所以;小裴绝不会在我施法之时;如此没眼力见儿的大惊小怪。
他如此反应,必然是出了大事。
忙忙收敛心神,我将仙眼术收功,这才看向小裴;却见小裴正一脸紧张地瞧着前方。我忙起身顺着他目光瞧;甚至做好了会瞧见一堆怪物的准备。可当我看清前方那些随风摇摆的物件时,事先做好的心理建设便彻底失灵。那一瞬;我只觉心潮起伏,再也不能控制情绪。
我们此刻歇息的地界本是这条羊肠小路正中位置,前后皆夹道栽种许多杨柳。只可惜今年大旱,这杨柳株株干枯,蔫蔫的打不起精神。
而我方才躺倒之前,曾瞄过这些干枯的杨柳枝,并暗自感叹大旱之年连生命力顽强的树都如此,可料想寻常百姓是怎样的民不聊生了。
但我施行仙眼术仅是短短一袋烟功夫,那些干枯的杨柳枝竟突然活泛起来,并随风舞动得欢。到底是我看花了眼,还是谁有天大的能耐,竟可令这些枯枝起死复生?
再仔细瞧,我心更是抽紧。只觉头晕眼花,就是不敢相信自己眼中所见。我自地上起了几起,最后还是小裴来搀扶一把方站稳。挣脱开小裴的手,我颤抖着指向那些杨柳,听到一把无比紧张的音自我口中迸出。
“小裴,那柳条上挂着什么?”
所有的柳条上皆挂着物件,那物件千条万条,将我目光牢牢系住。不等小裴回答,我已踉跄着奔到最近的一株杨柳树旁,抬眼仔细瞧。
于是,心就要跳出喉咙口。
却见那树枝上挂着物件的似青丝万缕,却又被挽起,做成同心结发样式。数以万计的同心结发挂于每一根枝条上,风吹过时万分壮观。
哪来如此多的同心结发?这卧龙镇,谁还知晓同心结发的典故?
陆少卿,是你么?
我仰头瞧,放眼瞧,远观近瞧,被这些同心结发晃花了眼。在一阵阵的眩晕中,我不停转身。只以为哪一次回首,就可迎上那对深潭般的眸子。

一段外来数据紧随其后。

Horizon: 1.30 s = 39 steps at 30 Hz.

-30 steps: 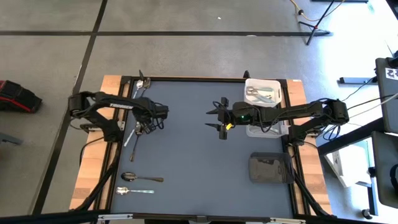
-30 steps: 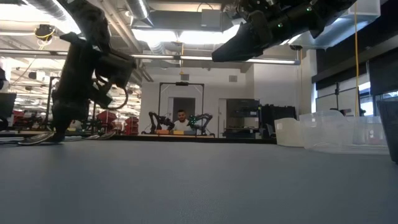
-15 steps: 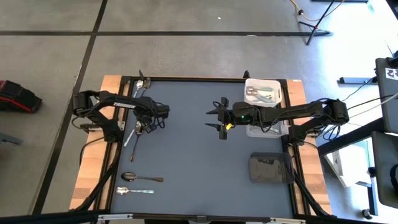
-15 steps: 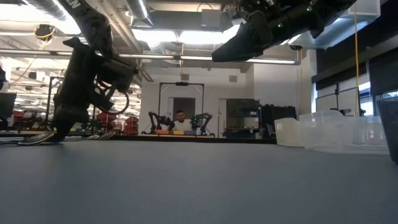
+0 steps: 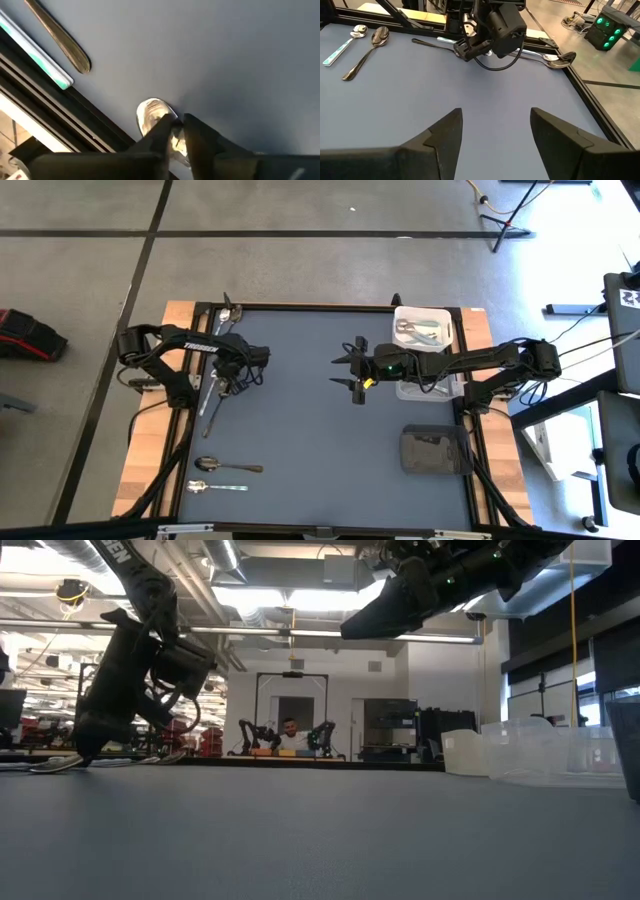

可惜,无论我转到哪个方向,任由我多努力,身前身后仍只有一条尘土飞扬路,以及那些刺得我眼生疼的同心结发。
“星君。”小裴见我的样子,忍不住轻唤一声。但我生怕此刻任何轻微响动,都会吓走了他。我拼命摆手,小裴便乖觉的闭口。
他挨个树走过去,挨个树瞧。
“全都是。怎么也有上万个了!星君,这是什么?”小裴双手扩在口边,方出声又忙忙改成只做口型。
我张了张口,话却噎在喉咙口。
该让我如何告诉他,这些同心结发对我的意义?
扬起脸面,我闭了闭眼并努力深呼吸几回,方调整好情绪。
“小裴,你是何时发现异变的?”
“小裴没注意。好像突然之间,就这样了。”
“期间可曾见过谁?”
“没有。”
“怎么会没有?!一定见过的!你应该看得到啊!”我一把抓住小裴的腕子。
“星君,你抓得我手疼。”小裴吃痛,却不忍甩掉我的手。
“你再仔细想想,是不是一个和你一般着一身雪白衣衫的!他也绾着这样的发髻,也横插这样一枚翠笄。”我连说带比划,生怕形容得不够确切,令小裴漏掉什么。
可小裴一双眼只是怯怯地望着我,好半响方低声嘟囔一句:“星君,小裴就是照着他的样子打扮么?”
我这才惊觉失言,叹口气放开抓住他腕子的手。而小裴就勾了勾唇角,道:“星君别多想,小裴真的没难过。星君不开心小裴也会不开心。星君既然喜欢小裴这样打扮,小裴就这样打扮下去。除非哪一日他回来了,星君不再需要小裴——”
他甚至故作潇洒地勾了勾唇角,朝我露出个极勉强的笑意:“星君,不如小裴帮您先查看一下。小裴觉得它们突然出现,其中恐怕还有大古怪呢。”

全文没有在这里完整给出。